## What to produce
Quote the listing in full, exactly as given, minus any pictures.

## Data shown

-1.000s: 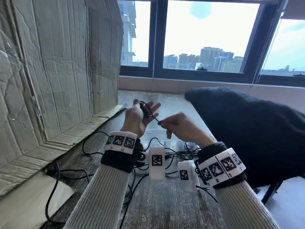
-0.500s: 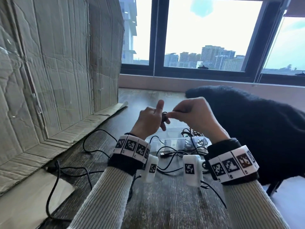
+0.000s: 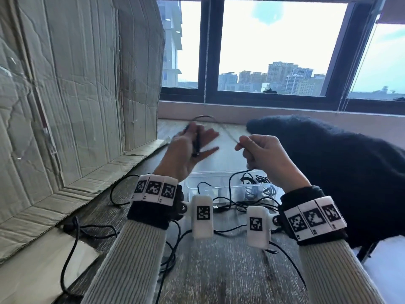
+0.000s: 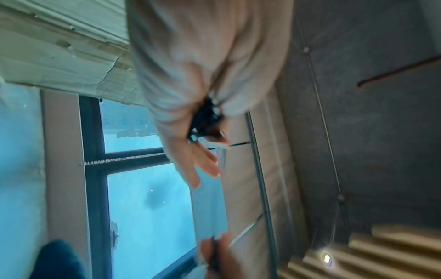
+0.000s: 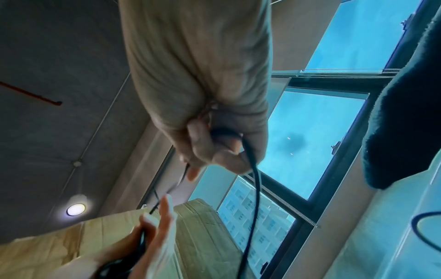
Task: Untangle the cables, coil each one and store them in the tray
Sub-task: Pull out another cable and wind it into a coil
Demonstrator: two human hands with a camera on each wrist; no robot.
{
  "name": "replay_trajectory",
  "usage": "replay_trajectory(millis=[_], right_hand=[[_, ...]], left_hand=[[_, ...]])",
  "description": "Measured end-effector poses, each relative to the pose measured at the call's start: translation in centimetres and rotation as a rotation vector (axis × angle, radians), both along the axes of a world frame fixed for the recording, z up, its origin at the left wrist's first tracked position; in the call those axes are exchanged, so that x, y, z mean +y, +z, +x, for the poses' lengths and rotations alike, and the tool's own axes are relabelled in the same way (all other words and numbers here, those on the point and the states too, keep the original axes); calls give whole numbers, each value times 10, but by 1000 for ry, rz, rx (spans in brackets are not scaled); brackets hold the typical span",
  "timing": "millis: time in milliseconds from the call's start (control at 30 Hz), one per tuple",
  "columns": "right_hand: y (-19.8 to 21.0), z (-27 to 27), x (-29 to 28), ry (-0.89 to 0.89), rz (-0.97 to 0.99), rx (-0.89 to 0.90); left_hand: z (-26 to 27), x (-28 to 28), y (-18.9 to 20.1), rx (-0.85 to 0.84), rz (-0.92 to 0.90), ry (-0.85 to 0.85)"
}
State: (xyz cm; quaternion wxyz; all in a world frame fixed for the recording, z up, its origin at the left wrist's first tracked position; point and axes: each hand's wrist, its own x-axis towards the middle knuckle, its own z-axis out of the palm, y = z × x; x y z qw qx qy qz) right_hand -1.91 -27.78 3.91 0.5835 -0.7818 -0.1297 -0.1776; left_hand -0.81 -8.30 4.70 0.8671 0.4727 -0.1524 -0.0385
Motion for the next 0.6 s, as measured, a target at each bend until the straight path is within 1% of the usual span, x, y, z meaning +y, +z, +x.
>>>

## Task result
-1.000s: 
-0.500s: 
+0.000s: 
+0.000s: 
+0.000s: 
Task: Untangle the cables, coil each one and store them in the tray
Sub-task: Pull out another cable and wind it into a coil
Demonstrator: two human hands with a camera on each wrist; no robot.
{
  "name": "replay_trajectory",
  "usage": "replay_trajectory(millis=[_], right_hand=[[_, ...]], left_hand=[[_, ...]])",
  "description": "Measured end-effector poses, each relative to the pose measured at the call's start: translation in centimetres and rotation as a rotation vector (axis × angle, radians), both along the axes of a world frame fixed for the recording, z up, its origin at the left wrist's first tracked position; in the call those axes are exchanged, so that x, y, z mean +y, +z, +x, for the poses' lengths and rotations alike, and the tool's own axes are relabelled in the same way (all other words and numbers here, those on the point and the states too, keep the original axes); calls give whole numbers, each value times 10, but by 1000 for ry, rz, rx (spans in brackets are not scaled); brackets hold the typical span",
  "timing": "millis: time in milliseconds from the call's start (control at 30 Hz), one per tuple",
  "columns": "right_hand: y (-19.8 to 21.0), z (-27 to 27), x (-29 to 28), ry (-0.89 to 0.89), rz (-0.97 to 0.99), rx (-0.89 to 0.90); left_hand: z (-26 to 27), x (-28 to 28), y (-18.9 to 20.1), rx (-0.85 to 0.84), rz (-0.92 to 0.90), ry (-0.85 to 0.85)"
}
State: (xyz cm; quaternion wxyz; all in a world frame fixed for the recording, z up, its origin at the left wrist's first tracked position; point and axes: each hand's wrist, its own x-axis towards the middle knuckle, its own z-axis out of the palm, y = z × x; x y z qw qx qy qz) right_hand -1.91 -27.78 3.91 0.5835 -0.7818 -0.1297 -0.1776; left_hand -0.81 -8.30 4.70 0.8671 0.4727 -0.1524 -0.0385
Motion for the next 0.6 s, as measured, a target at each bend until the straight path is within 1% of the usual span, x, y, z meaning +y, +z, +x.
>>>

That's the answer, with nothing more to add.